* Problem requirements *
Match the string "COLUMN" against each line below, and copy every line that matches.

* Data block *
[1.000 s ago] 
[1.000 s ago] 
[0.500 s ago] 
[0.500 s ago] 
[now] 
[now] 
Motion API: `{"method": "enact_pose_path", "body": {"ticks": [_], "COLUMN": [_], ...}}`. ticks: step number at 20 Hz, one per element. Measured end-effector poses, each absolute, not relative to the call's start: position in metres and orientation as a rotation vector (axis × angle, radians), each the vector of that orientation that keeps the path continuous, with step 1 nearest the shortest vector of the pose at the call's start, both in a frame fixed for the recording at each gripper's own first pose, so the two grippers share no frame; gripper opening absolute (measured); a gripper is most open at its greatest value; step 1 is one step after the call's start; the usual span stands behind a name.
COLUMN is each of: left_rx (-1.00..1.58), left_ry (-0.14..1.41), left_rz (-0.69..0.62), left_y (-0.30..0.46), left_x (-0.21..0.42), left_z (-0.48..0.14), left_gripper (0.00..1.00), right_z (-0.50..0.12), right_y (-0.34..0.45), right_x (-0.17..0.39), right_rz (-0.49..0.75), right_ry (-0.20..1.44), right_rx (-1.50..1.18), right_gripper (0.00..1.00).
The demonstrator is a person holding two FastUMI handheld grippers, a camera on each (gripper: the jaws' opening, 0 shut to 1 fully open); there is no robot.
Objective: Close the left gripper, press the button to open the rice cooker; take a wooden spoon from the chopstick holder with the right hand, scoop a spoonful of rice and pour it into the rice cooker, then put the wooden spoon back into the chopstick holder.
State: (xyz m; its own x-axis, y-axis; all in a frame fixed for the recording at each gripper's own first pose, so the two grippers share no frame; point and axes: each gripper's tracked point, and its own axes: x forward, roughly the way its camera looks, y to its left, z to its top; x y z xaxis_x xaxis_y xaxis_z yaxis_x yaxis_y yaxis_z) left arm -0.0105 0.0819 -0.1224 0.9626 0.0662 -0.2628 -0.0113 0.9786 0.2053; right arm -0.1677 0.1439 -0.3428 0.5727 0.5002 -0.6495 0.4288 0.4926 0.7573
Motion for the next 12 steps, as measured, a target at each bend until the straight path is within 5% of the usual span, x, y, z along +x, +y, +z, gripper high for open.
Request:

* Answer to this task *
Motion API: `{"method": "enact_pose_path", "body": {"ticks": [_], "COLUMN": [_], ...}}`. ticks: step number at 20 Hz, one per element. Measured end-effector poses, each absolute, not relative to the call's start: position in metres and orientation as a rotation vector (axis × angle, radians), each the vector of that orientation that keeps the path continuous, with step 1 nearest the shortest vector of the pose at the call's start, both in a frame fixed for the recording at each gripper's own first pose, so the two grippers share no frame; gripper opening absolute (measured); a gripper is most open at its greatest value; step 1 is one step after the call's start; the usual span stands behind a name.
COLUMN is each of: left_rx (-1.00..1.58), left_ry (-0.14..1.41), left_rz (-0.69..0.62), left_y (-0.30..0.46), left_x (-0.21..0.42), left_z (-0.48..0.14), left_gripper (0.00..1.00), right_z (-0.50..0.12), right_y (-0.34..0.45), right_x (-0.17..0.39), right_rz (-0.49..0.75), right_ry (-0.20..1.44), right_rx (-1.50..1.18), right_gripper (0.00..1.00).

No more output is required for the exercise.